What this task involves >> Take the lines from the beginning of the data below through the line holding "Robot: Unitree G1" and return exactly those.

*** Source information Section Begins ***

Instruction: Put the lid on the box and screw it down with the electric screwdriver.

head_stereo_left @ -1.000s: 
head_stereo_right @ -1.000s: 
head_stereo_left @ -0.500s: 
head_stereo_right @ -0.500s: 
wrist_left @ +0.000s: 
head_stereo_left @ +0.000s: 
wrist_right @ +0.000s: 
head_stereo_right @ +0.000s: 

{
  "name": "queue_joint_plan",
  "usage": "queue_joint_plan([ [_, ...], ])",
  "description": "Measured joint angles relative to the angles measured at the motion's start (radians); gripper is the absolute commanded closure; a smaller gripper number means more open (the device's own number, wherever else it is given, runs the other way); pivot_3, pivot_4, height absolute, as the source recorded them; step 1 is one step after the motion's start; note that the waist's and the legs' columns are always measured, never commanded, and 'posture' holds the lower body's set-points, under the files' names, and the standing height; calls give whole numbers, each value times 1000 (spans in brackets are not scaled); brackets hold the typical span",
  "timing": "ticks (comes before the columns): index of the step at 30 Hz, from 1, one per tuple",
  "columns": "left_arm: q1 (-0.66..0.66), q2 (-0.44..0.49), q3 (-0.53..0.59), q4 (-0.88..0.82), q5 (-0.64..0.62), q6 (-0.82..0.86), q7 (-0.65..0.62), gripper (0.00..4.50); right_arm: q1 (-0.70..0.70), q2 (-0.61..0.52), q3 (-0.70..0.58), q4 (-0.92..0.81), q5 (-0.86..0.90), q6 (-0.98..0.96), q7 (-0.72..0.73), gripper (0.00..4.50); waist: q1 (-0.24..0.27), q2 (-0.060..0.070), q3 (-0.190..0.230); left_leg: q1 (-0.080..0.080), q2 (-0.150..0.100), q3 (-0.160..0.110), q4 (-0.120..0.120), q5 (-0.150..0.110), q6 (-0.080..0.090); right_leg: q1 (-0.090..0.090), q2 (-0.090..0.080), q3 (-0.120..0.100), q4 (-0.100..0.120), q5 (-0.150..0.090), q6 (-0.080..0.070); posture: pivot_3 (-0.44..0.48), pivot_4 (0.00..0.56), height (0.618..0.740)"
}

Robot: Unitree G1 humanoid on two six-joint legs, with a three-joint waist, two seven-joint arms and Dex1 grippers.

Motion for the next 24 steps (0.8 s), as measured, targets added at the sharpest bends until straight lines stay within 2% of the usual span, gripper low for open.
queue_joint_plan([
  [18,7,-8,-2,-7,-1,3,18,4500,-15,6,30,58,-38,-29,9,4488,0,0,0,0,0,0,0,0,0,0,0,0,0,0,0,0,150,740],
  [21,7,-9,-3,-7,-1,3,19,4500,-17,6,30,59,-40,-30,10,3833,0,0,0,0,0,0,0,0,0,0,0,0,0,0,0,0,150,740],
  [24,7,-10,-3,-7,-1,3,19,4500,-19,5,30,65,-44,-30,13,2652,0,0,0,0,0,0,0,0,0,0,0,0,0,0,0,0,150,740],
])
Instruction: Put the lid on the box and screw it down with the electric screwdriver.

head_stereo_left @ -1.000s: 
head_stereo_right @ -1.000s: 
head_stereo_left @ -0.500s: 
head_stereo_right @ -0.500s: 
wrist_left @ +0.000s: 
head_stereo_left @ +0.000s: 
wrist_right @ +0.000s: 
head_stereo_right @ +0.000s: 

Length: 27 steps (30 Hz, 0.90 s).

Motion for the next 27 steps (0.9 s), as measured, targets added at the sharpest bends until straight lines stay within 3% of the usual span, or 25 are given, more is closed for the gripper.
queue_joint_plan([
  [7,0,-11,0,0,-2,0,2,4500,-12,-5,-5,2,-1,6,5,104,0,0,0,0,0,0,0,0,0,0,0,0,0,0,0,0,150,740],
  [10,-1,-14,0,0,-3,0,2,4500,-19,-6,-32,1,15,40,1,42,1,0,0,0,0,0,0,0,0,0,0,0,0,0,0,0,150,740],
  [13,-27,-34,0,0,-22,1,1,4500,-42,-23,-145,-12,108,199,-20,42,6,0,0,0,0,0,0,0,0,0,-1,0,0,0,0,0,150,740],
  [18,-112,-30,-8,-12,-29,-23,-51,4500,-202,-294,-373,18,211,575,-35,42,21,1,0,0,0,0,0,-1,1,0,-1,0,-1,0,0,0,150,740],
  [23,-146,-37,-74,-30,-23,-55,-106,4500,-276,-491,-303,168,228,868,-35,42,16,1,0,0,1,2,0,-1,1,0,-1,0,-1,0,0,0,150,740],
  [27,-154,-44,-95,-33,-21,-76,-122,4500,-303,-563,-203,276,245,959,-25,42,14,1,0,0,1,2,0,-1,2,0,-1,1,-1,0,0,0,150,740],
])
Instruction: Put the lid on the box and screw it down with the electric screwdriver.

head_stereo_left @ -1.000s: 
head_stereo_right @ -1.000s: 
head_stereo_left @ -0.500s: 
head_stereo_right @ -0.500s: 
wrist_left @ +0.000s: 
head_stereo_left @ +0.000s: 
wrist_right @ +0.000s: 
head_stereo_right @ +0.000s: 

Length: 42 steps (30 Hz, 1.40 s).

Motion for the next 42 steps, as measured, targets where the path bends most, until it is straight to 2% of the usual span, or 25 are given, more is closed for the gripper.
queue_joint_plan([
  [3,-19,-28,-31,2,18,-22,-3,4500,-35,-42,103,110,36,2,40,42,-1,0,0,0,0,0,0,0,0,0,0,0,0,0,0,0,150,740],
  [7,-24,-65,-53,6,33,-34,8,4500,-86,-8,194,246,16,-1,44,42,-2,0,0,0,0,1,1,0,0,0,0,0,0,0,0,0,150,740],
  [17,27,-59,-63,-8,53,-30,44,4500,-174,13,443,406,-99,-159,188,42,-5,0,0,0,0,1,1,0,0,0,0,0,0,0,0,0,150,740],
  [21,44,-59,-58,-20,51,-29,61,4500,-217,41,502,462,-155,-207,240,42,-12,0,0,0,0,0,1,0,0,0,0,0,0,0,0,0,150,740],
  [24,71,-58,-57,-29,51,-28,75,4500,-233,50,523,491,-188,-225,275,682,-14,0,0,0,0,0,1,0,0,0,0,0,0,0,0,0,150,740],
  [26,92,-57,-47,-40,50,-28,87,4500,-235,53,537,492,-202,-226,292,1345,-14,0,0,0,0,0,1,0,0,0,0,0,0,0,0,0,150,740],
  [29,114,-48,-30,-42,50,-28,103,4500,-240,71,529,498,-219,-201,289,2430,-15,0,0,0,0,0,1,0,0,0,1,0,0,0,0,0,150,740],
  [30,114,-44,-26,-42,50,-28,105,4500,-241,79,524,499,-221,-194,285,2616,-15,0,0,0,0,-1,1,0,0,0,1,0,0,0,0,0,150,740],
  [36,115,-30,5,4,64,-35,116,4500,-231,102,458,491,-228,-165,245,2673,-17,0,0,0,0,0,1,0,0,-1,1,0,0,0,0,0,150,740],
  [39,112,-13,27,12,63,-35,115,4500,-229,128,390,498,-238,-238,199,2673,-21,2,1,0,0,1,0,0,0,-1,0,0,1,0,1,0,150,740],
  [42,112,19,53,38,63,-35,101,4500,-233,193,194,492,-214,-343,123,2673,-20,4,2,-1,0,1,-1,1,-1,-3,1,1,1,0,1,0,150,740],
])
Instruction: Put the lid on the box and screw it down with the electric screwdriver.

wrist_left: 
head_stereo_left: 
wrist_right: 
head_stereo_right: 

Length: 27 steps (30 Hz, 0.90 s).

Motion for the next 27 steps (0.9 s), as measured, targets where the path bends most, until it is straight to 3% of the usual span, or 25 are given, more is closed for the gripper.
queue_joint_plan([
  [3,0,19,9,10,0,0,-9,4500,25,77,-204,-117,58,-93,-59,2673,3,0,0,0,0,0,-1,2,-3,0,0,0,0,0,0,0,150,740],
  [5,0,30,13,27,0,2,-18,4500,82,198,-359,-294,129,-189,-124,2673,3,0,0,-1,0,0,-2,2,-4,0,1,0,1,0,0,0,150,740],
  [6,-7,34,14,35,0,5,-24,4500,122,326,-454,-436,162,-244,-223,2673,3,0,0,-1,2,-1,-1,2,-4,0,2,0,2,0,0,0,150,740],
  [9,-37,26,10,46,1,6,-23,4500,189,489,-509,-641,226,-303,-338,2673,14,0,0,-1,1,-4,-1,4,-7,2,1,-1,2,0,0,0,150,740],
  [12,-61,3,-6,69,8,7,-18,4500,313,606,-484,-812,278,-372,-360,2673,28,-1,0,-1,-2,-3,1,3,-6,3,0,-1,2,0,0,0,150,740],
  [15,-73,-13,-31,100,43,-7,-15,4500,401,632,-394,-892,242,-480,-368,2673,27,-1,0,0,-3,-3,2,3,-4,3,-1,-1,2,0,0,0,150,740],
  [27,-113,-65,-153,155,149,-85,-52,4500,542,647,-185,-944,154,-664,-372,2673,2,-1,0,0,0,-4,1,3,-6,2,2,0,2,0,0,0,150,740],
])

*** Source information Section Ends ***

Reply >>
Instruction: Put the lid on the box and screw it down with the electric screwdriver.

head_stereo_left @ -1.000s: 
head_stereo_right @ -1.000s: 
head_stereo_left @ -0.500s: 
head_stereo_right @ -0.500s: 
wrist_left @ +0.000s: 
head_stereo_left @ +0.000s: 
wrist_right @ +0.000s: 
head_stereo_right @ +0.000s: 

{
  "name": "queue_joint_plan",
  "usage": "queue_joint_plan([ [_, ...], ])",
  "description": "Measured joint angles relative to the angles measured at the motion's start (radians); gripper is the absolute commanded closure; a smaller gripper number means more open (the device's own number, wherever else it is given, runs the other way); pivot_3, pivot_4, height absolute, as the source recorded them; step 1 is one step after the motion's start; note that the waist's and the legs' columns are always measured, never commanded, and 'posture' holds the lower body's set-points, under the files' names, and the standing height; calls give whole numbers, each value times 1000 (spans in brackets are not scaled); brackets hold the typical span",
  "timing": "ticks (comes before the columns): index of the step at 30 Hz, from 1, one per tuple",
  "columns": "left_arm: q1 (-0.66..0.66), q2 (-0.44..0.49), q3 (-0.53..0.59), q4 (-0.88..0.82), q5 (-0.64..0.62), q6 (-0.82..0.86), q7 (-0.65..0.62), gripper (0.00..4.50); right_arm: q1 (-0.70..0.70), q2 (-0.61..0.52), q3 (-0.70..0.58), q4 (-0.92..0.81), q5 (-0.86..0.90), q6 (-0.98..0.96), q7 (-0.72..0.73), gripper (0.00..4.50); waist: q1 (-0.24..0.27), q2 (-0.060..0.070), q3 (-0.190..0.230); left_leg: q1 (-0.080..0.080), q2 (-0.150..0.100), q3 (-0.160..0.110), q4 (-0.120..0.120), q5 (-0.150..0.110), q6 (-0.080..0.090); right_leg: q1 (-0.090..0.090), q2 (-0.090..0.080), q3 (-0.120..0.100), q4 (-0.100..0.120), q5 (-0.150..0.090), q6 (-0.080..0.070); posture: pivot_3 (-0.44..0.48), pivot_4 (0.00..0.56), height (0.618..0.740)"
}

Robot: Unitree G1 humanoid on two six-joint legs, with a three-joint waist, two seven-joint arms and Dex1 grippers.

This concludes the output.